> PROBLEM REQUIREMENTS
Once the data has been read, restate all of it exactly.

> AVAILABLE DATA
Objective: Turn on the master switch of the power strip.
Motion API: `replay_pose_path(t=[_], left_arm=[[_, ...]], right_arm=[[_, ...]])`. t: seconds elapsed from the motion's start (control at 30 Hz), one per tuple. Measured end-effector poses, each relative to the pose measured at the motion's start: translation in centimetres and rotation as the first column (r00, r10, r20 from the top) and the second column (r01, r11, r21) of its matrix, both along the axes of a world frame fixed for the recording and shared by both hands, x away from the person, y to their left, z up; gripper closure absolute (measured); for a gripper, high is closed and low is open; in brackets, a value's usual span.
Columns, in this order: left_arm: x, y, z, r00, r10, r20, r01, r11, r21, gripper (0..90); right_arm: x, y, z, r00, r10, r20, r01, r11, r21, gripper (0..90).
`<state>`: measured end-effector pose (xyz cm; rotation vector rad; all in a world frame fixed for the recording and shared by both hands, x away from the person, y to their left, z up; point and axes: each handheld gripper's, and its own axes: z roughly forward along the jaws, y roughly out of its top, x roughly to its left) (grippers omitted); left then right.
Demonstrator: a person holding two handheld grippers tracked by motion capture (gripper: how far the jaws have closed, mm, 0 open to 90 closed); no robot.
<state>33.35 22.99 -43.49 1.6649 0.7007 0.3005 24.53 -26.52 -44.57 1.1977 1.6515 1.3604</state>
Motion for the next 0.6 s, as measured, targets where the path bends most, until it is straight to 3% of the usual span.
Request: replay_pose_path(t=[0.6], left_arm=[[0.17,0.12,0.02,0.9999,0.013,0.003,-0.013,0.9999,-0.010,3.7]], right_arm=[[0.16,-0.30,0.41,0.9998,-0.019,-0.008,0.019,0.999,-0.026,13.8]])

> EXERCISE SOLUTION
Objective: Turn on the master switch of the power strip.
Motion API: `replay_pose_path(t=[_], left_arm=[[_, ...]], right_arm=[[_, ...]])`. t: seconds elapsed from the motion's start (control at 30 Hz), one per tuple. Measured end-effector poses, each relative to the pose measured at the motion's start: translation in centimetres and rotation as the first column (r00, r10, r20 from the top) and the second column (r01, r11, r21) of its matrix, both along the axes of a world frame fixed for the recording and shared by both hands, x away from the person, y to their left, z up; gripper closure absolute (measured); for a gripper, high is closed and low is open; in brackets, a value's usual span.
Columns, in this order: left_arm: x, y, z, r00, r10, r20, r01, r11, r21, gripper (0..90); right_arm: x, y, z, r00, r10, r20, r01, r11, r21, gripper (0..90).
`<state>`: measured end-effector pose (xyz cm; rotation vector rad; all in a world frame fixed for the recording and shared by both hands, x away from the person, y to their left, z up; point and axes: each handheld gripper's, and its own axes: z roughly forward along the jaws, y roughly out of its top, x roughly to its left) (grippers omitted); left then right.
Demonstrator: a person holding two handheld grippers tracked by motion capture (gripper: how far the jaws have closed, mm, 0 open to 90 closed); no robot.
<state>33.35 22.99 -43.49 1.6649 0.7007 0.3005 24.53 -26.52 -44.57 1.1977 1.6515 1.3604</state>
Motion for the next 0.6 s, as measured, targets where the path bends most, until it is straight to 3% of the usual span.
Request: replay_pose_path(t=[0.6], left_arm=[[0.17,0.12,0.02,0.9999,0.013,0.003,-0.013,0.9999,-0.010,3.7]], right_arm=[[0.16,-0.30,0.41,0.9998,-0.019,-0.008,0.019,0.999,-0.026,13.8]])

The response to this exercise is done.